- [About this task]
Print exactly the lines below between the line holding "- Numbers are" and the line holding "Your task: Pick", inclusive, and nothing more.

- [Entries provided]

● ● ●

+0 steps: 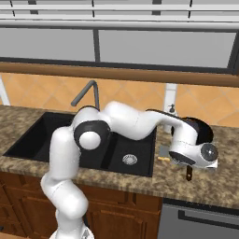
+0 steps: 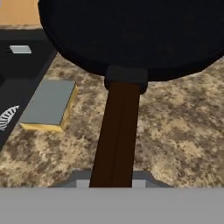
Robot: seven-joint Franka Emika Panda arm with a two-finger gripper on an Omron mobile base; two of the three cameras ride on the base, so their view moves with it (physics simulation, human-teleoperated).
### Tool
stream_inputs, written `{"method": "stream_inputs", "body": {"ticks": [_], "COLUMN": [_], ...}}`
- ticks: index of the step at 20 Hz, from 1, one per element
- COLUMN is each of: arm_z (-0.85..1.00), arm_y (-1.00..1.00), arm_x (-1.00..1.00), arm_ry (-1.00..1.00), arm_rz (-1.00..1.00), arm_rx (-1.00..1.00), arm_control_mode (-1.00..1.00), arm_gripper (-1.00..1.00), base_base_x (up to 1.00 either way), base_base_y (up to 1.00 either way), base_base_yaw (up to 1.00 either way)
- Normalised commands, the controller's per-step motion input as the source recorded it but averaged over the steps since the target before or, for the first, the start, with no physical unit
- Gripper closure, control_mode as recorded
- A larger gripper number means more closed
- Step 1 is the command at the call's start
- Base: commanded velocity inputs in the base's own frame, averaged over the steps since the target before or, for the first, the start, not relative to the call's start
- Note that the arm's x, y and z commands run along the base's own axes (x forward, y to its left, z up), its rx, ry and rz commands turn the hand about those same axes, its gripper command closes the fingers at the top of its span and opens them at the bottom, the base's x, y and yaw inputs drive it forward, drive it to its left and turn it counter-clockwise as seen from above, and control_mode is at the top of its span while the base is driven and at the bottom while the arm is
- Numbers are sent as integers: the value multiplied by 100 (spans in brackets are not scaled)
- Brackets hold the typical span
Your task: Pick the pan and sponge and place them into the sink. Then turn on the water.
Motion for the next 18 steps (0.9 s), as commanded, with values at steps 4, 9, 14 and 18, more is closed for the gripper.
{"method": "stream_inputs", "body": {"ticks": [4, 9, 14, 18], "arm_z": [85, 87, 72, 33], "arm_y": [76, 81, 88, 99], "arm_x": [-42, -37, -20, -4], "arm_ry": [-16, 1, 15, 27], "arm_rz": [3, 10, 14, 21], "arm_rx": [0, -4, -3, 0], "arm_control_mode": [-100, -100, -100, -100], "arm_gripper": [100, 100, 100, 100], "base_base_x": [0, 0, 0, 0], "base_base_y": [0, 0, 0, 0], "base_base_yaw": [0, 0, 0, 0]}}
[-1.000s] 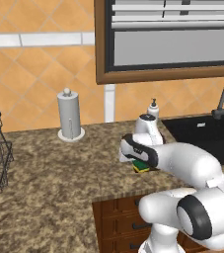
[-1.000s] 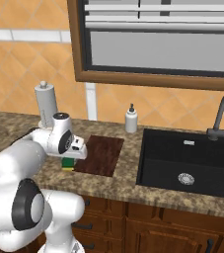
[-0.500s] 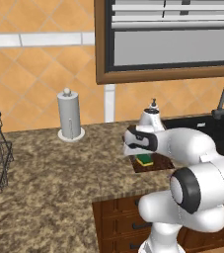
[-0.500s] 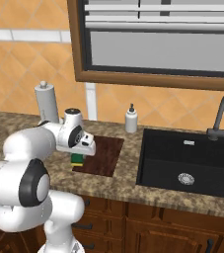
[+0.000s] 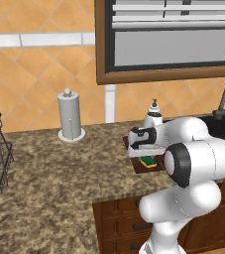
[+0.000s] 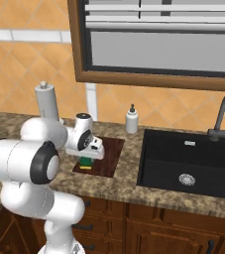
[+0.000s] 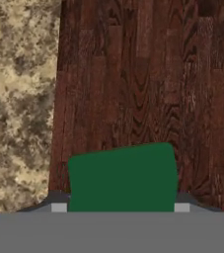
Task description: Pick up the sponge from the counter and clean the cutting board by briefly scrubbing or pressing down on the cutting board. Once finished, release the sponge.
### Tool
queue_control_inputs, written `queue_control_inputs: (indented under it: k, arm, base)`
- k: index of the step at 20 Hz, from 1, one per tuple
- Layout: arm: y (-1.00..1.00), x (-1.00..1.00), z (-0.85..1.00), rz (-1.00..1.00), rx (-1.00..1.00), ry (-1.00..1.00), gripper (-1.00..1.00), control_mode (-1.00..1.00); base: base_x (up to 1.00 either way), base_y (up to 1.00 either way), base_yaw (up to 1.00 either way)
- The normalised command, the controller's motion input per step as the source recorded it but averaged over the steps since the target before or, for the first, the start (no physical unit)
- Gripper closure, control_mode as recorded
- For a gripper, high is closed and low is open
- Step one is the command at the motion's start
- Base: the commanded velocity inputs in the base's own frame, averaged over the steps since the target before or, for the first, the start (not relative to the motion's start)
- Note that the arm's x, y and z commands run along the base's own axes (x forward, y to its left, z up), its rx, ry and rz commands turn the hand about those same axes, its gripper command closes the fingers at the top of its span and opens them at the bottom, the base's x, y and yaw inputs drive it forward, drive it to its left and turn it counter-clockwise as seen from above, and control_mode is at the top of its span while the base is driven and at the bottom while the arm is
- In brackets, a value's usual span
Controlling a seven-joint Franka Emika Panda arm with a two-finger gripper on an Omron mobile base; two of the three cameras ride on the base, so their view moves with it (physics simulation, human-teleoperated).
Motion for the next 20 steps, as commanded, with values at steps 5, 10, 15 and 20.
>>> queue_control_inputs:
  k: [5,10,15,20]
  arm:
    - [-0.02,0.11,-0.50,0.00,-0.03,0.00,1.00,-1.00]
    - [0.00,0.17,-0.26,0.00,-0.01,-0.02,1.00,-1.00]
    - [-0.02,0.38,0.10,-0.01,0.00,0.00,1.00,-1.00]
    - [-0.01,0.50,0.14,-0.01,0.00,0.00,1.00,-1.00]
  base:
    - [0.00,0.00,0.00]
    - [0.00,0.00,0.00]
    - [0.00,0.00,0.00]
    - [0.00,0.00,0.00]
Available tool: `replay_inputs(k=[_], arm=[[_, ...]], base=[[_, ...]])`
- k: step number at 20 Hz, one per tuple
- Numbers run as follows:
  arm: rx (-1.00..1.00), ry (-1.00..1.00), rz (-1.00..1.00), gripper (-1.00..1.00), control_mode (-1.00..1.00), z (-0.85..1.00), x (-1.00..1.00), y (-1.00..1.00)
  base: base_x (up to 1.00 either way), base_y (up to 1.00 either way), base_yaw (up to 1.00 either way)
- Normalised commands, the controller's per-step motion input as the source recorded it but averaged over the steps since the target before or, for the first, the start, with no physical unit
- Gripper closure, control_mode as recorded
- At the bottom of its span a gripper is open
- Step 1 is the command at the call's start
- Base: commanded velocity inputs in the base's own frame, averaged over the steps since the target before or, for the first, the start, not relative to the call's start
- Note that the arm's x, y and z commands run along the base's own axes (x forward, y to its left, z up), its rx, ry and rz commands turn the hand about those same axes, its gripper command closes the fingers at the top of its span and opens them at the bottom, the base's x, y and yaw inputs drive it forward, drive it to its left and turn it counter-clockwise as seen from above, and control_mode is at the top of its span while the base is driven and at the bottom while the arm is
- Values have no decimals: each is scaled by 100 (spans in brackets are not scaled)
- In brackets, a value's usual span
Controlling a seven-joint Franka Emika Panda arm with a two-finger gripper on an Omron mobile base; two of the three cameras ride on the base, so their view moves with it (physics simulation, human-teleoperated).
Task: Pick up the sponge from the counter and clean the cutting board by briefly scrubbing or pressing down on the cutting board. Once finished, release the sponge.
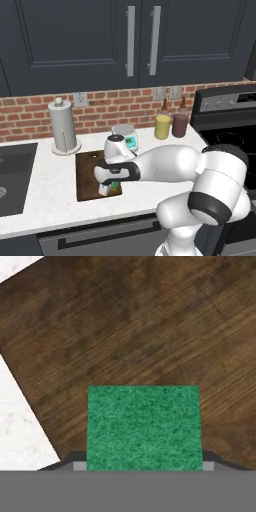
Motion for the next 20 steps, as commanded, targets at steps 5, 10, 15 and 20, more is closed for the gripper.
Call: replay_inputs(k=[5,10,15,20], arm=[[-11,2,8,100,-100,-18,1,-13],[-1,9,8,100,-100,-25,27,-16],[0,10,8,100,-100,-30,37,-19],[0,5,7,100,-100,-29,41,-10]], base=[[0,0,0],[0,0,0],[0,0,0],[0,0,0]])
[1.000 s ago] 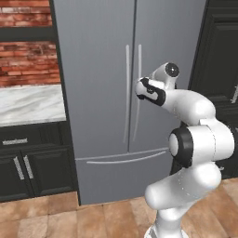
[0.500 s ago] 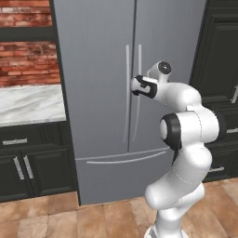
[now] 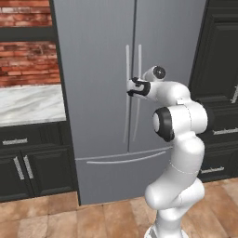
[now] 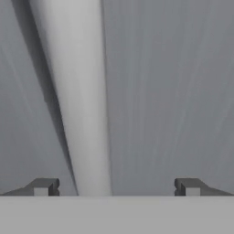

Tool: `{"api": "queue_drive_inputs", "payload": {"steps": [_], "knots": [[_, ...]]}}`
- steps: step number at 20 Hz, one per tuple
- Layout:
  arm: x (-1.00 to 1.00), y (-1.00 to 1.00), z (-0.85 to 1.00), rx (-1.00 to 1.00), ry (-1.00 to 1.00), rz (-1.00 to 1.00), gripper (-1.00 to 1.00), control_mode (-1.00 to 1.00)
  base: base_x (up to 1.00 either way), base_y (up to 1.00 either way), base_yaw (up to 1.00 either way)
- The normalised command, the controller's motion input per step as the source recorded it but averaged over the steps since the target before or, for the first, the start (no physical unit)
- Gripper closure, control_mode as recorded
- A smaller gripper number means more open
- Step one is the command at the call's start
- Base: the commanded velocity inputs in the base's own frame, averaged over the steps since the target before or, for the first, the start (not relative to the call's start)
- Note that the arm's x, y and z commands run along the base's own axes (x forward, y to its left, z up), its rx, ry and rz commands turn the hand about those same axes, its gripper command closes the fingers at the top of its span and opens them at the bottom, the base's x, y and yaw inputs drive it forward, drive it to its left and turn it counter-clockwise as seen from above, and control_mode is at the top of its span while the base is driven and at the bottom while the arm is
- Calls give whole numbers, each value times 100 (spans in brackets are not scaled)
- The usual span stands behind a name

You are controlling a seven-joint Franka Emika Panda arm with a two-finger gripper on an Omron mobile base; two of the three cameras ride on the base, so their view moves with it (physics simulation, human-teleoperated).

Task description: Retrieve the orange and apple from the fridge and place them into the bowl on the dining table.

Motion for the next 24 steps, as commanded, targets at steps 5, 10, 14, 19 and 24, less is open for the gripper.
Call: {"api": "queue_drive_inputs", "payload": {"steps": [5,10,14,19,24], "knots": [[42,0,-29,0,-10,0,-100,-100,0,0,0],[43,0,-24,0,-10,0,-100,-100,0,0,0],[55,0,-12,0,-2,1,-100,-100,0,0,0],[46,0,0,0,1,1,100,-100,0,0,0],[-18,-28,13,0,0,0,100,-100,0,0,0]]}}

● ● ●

- [Task answer]
- Numbers are sent as integers: the value multiplied by 100 (spans in brackets are not scaled)
- Brackets hold the typical span
Your task: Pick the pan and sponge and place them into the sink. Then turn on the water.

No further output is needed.